-- Directions for this task --
A faithful copy is required. Print each line of the data exactly and omit the pictures.

-- Data --

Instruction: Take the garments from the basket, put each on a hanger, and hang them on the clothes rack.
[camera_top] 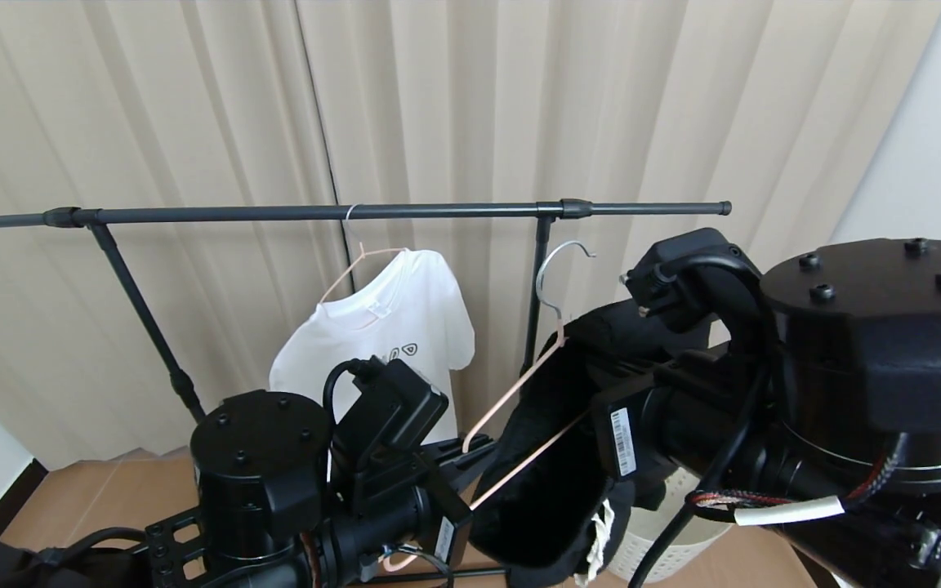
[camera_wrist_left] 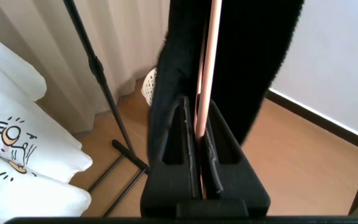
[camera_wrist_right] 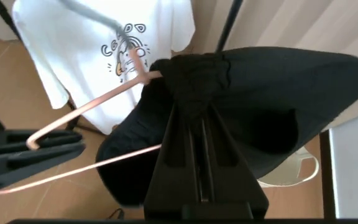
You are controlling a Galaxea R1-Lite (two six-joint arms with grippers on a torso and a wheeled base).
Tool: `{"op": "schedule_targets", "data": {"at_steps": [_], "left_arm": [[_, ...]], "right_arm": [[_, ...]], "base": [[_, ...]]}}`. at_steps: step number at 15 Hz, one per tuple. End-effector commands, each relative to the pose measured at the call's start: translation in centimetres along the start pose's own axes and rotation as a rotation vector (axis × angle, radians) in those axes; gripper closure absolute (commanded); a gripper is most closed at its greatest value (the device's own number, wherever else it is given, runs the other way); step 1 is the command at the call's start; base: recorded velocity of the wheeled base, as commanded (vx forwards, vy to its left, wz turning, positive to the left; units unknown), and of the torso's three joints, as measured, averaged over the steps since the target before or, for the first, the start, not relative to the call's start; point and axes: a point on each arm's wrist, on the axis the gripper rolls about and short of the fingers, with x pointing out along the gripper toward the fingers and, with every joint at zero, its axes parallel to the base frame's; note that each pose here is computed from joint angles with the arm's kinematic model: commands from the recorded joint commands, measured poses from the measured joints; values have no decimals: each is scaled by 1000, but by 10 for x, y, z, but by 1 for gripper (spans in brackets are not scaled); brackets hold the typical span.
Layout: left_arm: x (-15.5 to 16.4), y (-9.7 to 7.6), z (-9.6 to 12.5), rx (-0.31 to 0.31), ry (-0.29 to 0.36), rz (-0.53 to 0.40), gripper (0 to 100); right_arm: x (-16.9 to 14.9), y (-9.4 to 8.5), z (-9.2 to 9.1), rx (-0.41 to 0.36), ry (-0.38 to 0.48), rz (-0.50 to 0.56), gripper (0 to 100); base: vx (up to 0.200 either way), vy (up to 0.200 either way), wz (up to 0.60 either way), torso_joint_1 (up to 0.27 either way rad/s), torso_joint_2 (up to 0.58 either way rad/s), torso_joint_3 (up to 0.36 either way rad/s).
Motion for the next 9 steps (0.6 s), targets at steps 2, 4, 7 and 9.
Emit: {"op": "schedule_targets", "data": {"at_steps": [2, 4, 7, 9], "left_arm": [[-1, 0, 1, 1, -6, 1, 100], [-1, 0, 2, 1, -14, 2, 100], [-3, 0, 5, 3, -31, 4, 100], [-5, 1, 7, 2, -38, 6, 100]], "right_arm": [[-1, 2, -5, -16, 12, 9, 100], [-1, 2, -6, -19, 15, 8, 100], [0, 1, -6, -18, 15, 5, 0], [-3, -2, -7, -31, 17, 8, 0]], "base": [[0, 0, 0, 0, 0, 0], [0, 0, 0, 0, 0, 0], [0, 0, 0, 0, 0, 0], [0, 0, 0, 0, 0, 0]]}}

-- Exercise result --
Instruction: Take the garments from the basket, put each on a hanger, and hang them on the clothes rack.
[camera_top] 
[camera_wrist_left] 
[camera_wrist_right] 
You are controlling a Galaxea R1-Lite (two six-joint arms with grippers on a torso and a wheeled base).
Tool: `{"op": "schedule_targets", "data": {"at_steps": [_], "left_arm": [[_, ...]], "right_arm": [[_, ...]], "base": [[_, ...]]}}`. at_steps: step number at 15 Hz, one per tuple. End-effector commands, each relative to the pose measured at the call's start: translation in centimetres along the start pose's own axes and rotation as a rotation vector (axis × angle, radians) in those axes; gripper closure absolute (commanded); a gripper is most closed at its greatest value (the device's own number, wherever else it is given, runs the other way); step 1 is the command at the call's start; base: recorded velocity of the wheeled base, as commanded (vx forwards, vy to its left, wz turning, positive to the left; units unknown), and of the torso's three joints, as measured, averaged over the steps since the target before or, for the first, the start, not relative to the call's start; point and axes: a point on each arm's wrist, on the axis the gripper rolls about and short of the fingers, with x pointing out along the gripper toward the fingers and, with every joint at zero, its axes parallel to the base frame's; note that each pose here is computed from joint angles with the arm's kinematic model: commands from the recorded joint commands, measured poses from the measured joints; values have no decimals: each is scaled by 1000, but by 10 for x, y, z, but by 1 for gripper (spans in brackets are not scaled); brackets hold the typical span.
Layout: left_arm: x (-15.5 to 16.4), y (-9.7 to 7.6), z (-9.6 to 12.5), rx (-0.31 to 0.31), ry (-0.29 to 0.36), rz (-0.53 to 0.40), gripper (0 to 100); right_arm: x (-16.9 to 14.9), y (-9.4 to 8.5), z (-9.2 to 9.1), rx (-0.41 to 0.36), ry (-0.38 to 0.48), rz (-0.50 to 0.56), gripper (0 to 100); base: vx (up to 0.200 either way), vy (up to 0.200 either way), wz (up to 0.60 either way), torso_joint_1 (up to 0.27 either way rad/s), torso_joint_2 (up to 0.58 either way rad/s), torso_joint_3 (up to 0.36 either way rad/s).
Motion for the next 9 steps (0.6 s), targets at steps 2, 4, 7 and 9.
Emit: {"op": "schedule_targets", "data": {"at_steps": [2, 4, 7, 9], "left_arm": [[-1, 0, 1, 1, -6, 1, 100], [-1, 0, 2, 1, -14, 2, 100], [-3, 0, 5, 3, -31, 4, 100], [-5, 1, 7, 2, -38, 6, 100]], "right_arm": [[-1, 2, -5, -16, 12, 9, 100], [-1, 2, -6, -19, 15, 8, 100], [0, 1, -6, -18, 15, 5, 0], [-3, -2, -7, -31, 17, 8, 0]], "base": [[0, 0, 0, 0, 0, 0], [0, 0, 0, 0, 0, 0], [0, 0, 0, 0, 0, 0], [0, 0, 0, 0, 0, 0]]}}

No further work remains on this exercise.